Monday, December 6, 2004

Privacy, Please

My mother is a very, let's say, invasive person. She tells this story about these friends of hers, a couple, who didn't believe in privacy. They had no doors in their house, including in the bathroom. She said that when you went to visit them, you learned really quickly to go before you left home. Mom's not that much better. I mean, our bathrooms and bedrooms have doors; they're just never closed. Example: I slept with my bedroom door open till I was in middle school; my parents still sleep with their bedroom door open. It worked for me, in part because I didn't know any better and in part because, if there were monsters in my closet, I'd be able to run out of my room and hide in their bed. Another example: it was just last year that I trained Mom to knock on my bedroom door before barging in. It took another year to train her to wait for me to invite her in.

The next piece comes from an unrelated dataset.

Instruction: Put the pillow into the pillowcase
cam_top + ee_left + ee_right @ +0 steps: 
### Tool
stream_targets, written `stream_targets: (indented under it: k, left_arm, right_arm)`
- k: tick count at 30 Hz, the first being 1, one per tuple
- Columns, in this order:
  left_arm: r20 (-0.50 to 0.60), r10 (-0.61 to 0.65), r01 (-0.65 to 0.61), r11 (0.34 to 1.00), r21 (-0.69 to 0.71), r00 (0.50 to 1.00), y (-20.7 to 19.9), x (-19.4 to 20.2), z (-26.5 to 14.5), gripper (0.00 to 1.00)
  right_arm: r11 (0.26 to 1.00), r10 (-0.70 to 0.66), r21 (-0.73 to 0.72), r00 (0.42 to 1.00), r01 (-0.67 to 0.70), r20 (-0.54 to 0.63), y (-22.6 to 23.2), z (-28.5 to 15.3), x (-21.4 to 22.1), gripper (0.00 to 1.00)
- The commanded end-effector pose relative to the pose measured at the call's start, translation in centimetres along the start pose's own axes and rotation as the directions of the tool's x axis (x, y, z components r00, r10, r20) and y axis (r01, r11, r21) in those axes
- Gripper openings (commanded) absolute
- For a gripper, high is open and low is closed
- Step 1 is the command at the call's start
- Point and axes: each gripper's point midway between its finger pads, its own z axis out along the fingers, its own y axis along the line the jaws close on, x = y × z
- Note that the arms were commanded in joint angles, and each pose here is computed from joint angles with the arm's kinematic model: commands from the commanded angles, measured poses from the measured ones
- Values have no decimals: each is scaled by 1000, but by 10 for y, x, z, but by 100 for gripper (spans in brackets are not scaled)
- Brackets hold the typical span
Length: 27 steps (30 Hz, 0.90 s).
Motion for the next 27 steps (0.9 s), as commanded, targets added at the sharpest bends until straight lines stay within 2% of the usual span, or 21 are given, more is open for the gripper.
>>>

For Christ's sake, it'd be easier training a dog.

Mom also has this habit of hanging out in my room, moving things around, putting stuff on my bed even though I explicity screamed at her to never, as long as I live, put anything on my bed, and generally using my bedroom as her own personal storage space. She wanders in randomly, and when I was younger, there were some close calls when the needling bitch nearly caught me masturbating. (Now, I hold off on the porn till both she and Dad are out of the house.... Which hasn't happened in the past four days.... Dear God, I'm frustrated....)

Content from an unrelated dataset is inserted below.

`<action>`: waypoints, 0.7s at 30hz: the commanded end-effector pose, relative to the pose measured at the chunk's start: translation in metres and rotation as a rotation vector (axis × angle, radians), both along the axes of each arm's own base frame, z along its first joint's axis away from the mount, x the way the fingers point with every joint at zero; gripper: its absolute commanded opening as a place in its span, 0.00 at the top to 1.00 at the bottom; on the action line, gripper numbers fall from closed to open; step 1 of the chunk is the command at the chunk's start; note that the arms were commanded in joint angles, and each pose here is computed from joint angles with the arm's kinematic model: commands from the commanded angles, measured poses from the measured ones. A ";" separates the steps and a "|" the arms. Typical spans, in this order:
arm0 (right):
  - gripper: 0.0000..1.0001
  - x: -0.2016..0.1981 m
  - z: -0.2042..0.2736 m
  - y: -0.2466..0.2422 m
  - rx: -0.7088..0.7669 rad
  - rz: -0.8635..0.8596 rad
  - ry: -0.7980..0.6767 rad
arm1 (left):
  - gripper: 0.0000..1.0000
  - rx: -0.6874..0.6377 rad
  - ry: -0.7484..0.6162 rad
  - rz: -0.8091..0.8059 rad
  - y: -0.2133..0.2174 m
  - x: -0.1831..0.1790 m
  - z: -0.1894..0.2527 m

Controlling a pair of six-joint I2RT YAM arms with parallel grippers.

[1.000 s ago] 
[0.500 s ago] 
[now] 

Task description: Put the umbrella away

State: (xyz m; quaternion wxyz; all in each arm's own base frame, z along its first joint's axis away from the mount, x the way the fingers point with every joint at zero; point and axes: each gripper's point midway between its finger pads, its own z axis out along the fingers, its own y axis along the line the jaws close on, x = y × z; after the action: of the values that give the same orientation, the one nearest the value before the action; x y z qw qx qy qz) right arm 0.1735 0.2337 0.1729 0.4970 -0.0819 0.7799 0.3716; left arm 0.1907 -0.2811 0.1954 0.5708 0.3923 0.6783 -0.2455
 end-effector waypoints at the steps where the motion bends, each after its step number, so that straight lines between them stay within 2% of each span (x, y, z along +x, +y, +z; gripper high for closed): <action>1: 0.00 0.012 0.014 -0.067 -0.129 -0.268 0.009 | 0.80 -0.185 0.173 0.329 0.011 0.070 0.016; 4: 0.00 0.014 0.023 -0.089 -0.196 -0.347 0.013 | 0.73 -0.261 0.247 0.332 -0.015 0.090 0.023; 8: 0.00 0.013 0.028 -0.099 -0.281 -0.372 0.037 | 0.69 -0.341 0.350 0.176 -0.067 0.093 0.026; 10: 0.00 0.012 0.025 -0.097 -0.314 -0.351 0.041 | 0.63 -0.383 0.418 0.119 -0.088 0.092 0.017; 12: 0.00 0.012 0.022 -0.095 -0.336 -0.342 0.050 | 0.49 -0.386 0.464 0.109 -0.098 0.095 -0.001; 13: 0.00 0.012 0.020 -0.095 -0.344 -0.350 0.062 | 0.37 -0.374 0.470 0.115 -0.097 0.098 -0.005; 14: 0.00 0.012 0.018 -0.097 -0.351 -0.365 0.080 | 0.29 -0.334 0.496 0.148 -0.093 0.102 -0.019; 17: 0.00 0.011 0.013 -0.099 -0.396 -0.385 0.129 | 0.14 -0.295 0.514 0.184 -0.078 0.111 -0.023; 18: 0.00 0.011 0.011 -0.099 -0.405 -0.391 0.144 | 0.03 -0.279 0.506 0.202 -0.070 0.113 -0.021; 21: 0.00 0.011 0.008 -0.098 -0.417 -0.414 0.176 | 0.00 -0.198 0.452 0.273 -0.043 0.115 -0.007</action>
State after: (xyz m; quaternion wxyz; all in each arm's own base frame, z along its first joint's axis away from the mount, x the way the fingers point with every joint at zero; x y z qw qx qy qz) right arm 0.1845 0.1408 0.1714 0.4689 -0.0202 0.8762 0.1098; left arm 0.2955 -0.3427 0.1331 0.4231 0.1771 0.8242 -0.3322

So, I'm planning on teaching her a lesson. See, I've got this markerboard in my room, and I'm illustrating it with a digital photo, in case you're unfamiliar with the concept of a markerboard:


Anyway, I'm imagining her coming into my room, uninvited, naturally, and finding that I left a little message for her on the markerboard:

From here, there's a number of ways I can go, but the general idea is playing a prank on that nosy bitch so she finally learns to mind her own business. I'll give her a week of looking over her shoulder before I finally fess up. "Well, you shouldn't have been in my room."

That would show her, for about two days.